Re: Double free of struct sk_buff reported by SLAB_CONSISTENCY_CHECKS with init_on_free

From: Thibaut Sautereau
Date: Wed Nov 06 2019 - 04:29:25 EST


On Tue, Nov 05, 2019 at 12:01:15PM -0500, Laura Abbott wrote:
> On 11/5/19 10:02 AM, Vlastimil Babka wrote:
> > On 11/5/19 3:32 PM, Thibaut Sautereau wrote:
> > > On Tue, Nov 05, 2019 at 10:00:39AM +0100, Vlastimil Babka wrote:
> > > > On 11/4/19 6:03 PM, Thibaut Sautereau wrote:
> > > > > The BUG only happens when using `slub_debug=F` on the command-line (to
> > > > > enable SLAB_CONSISTENCY_CHECKS), otherwise the double free is not
> > > > > reported and the system keeps running.
> > > >
> > > > You could change slub_debug parameter to:
> > > > slub_debug=FU,skbuff_head_cache
> > > >
> > > > That will also print out who previously allocated and freed the double
> > > > freed object. And limit all the tracking just to the affected cache.
> > >
> > > Thanks, I did not know about that.
> > >
> > > However, as kind of expected, I get a BUG due to a NULL pointer
> > > dereference in print_track():
> >
> > Ah, I didn't read properly your initial mail, that there's a null
> > pointer deference during the consistency check.
> >
> > ...
> >
> > > > >
> > > > > Bisection points to the following commit: 1b7e816fc80e ("mm: slub: Fix
> > > > > slab walking for init_on_free"), and indeed the BUG is not triggered
> > > > > when init_on_free is disabled.
> > > >
> > > > That could be either buggy SLUB code, or the commit somehow exposed a
> > > > real bug in skbuff users.
> > >
> > > Right. At first I thought about some incompatibility between
> > > init_on_free and SLAB_CONSISTENCY_CHECKS, but in that case why would it
> > > only happen with skbuff_head_cache?
> >
> > That's curious, yeah.
> >
> > > On the other hand, if it's a bug in
> > > skbuff users, why is the on_freelist() check in free_consistency_check()
> > > not detecting anything when init_on_free is disabled?
> >
> > I vaguely suspect the code in the commit 1b7e816fc80e you bisected,
> > where in slab_free_freelist_hook() in the first iteration, we have void
> > *p = NULL; and set_freepointer(s, object, p); will thus write NULL into
> > the freelist. Is is the NULL we are crashing on? The code seems to
> > assume that the freelist is rewritten later in the function, but that
> > part is only active with some CONFIG_ option(s), none of which might be
> > enabled in your case?
> > But I don't really understand what exactly this function is supposed to
> > do. Laura, does my theory make sense?
> >
> > Thanks,
> > Vlastimil
> >
>
> The note about getting re-written is referring to the fact that the trick
> with the bulk free is that we build the detached freelist and then when
> we do the cmpxchg it's getting (correctly) updated there.
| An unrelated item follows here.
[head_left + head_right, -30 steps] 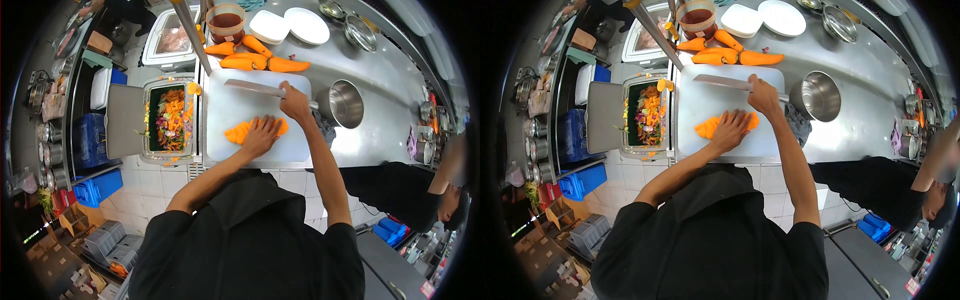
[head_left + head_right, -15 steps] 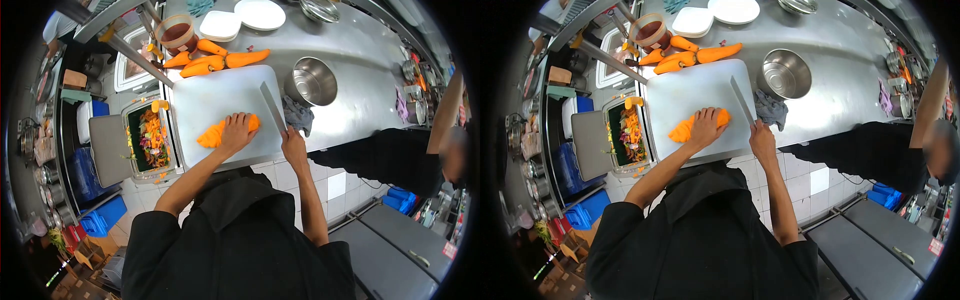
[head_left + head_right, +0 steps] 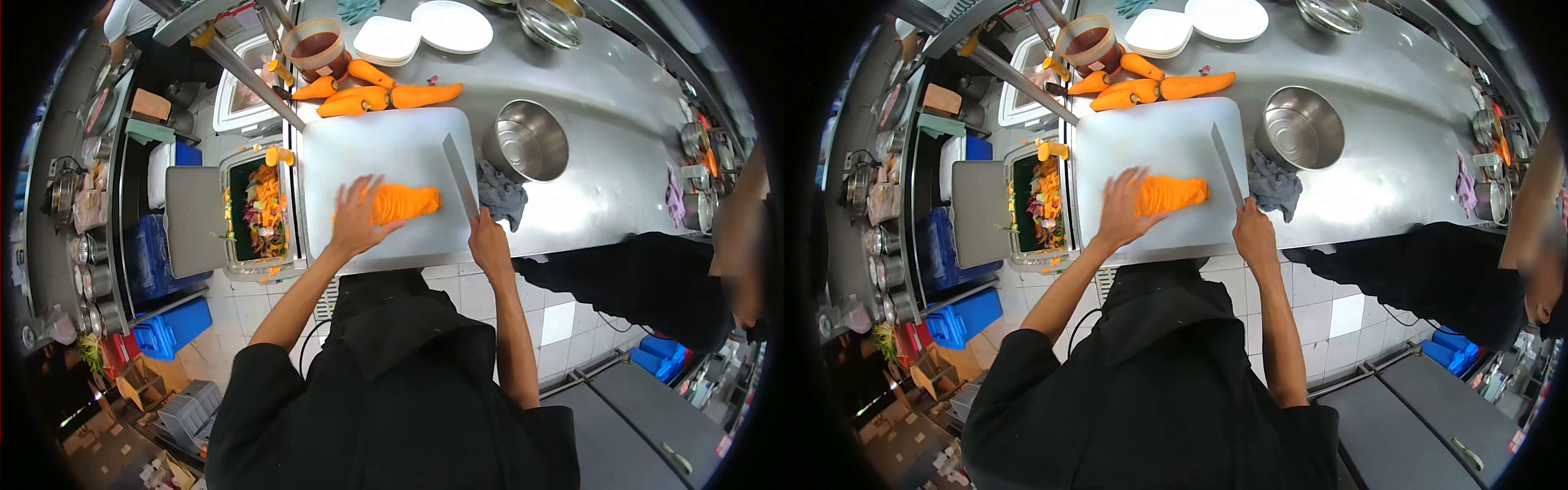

Thank you Laura for this clarification.

> But looking at this again, I realize this function still has a more
> fundamental problem: walking the freelist like this means we actually
> end up reversing the list so head and tail are no longer pointing
> to the correct blocks. I was able to reproduce the issue by writing a
> simple kmem_cache_bulk_alloc/kmem_cache_bulk_free function. I'm
> guessing that the test of ping with an unusual size was enough to
> regularly trigger a non-trivial bulk alloc/free.
>
> The fix I gave before fixed part of the problem but not all of it.
> At this point we're basically duplicating the work of the loop
> below so I think we can just combine it. Was there a reason this
> wasn't just combined in the first place?

Good catch about the freelist inversion, I was actually starting to
wonder whether it was really intended. Anyway, I tested your patch (see
one tiny inline comment below) and it seems to run fine for now, without
me being able to reproduce the bug anymore.

> diff --git a/mm/slub.c b/mm/slub.c
> index dac41cf0b94a..1510b86b2e7e 100644
> --- a/mm/slub.c
> +++ b/mm/slub.c
> @@ -1431,13 +1431,17 @@ static inline bool slab_free_freelist_hook(struct kmem_cache *s,
> void *next = *head;
> void *old_tail = *tail ? *tail : *head;
> int rsize;
> + next = *head;

`next` is already set a few lines above.

> - if (slab_want_init_on_free(s)) {
> - void *p = NULL;
> + /* Head and tail of the reconstructed freelist */
> + *head = NULL;
> + *tail = NULL;
> - do {
> - object = next;
> - next = get_freepointer(s, object);
> + do {
> + object = next;
> + next = get_freepointer(s, object);
> +
> + if (slab_want_init_on_free(s)) {
> /*
> * Clear the object and the metadata, but don't touch
> * the redzone.
> @@ -1447,29 +1451,8 @@ static inline bool slab_free_freelist_hook(struct kmem_cache *s,
> : 0;
> memset((char *)object + s->inuse, 0,
> s->size - s->inuse - rsize);
> - set_freepointer(s, object, p);
> - p = object;
> - } while (object != old_tail);
> - }
> -
> -/*
> - * Compiler cannot detect this function can be removed if slab_free_hook()
> - * evaluates to nothing. Thus, catch all relevant config debug options here.
> - */
> -#if defined(CONFIG_LOCKDEP) || \
> - defined(CONFIG_DEBUG_KMEMLEAK) || \
> - defined(CONFIG_DEBUG_OBJECTS_FREE) || \
> - defined(CONFIG_KASAN)
> - next = *head;
> -
> - /* Head and tail of the reconstructed freelist */
> - *head = NULL;
> - *tail = NULL;
> -
> - do {
> - object = next;
> - next = get_freepointer(s, object);
> + }
> /* If object's reuse doesn't have to be delayed */
> if (!slab_free_hook(s, object)) {
> /* Move object to the new freelist */
> @@ -1484,9 +1467,6 @@ static inline bool slab_free_freelist_hook(struct kmem_cache *s,
> *tail = NULL;
> return *head != NULL;
> -#else
> - return true;
> -#endif
> }
> static void *setup_object(struct kmem_cache *s, struct page *page,
>

--
Thibaut Sautereau
CLIP OS developer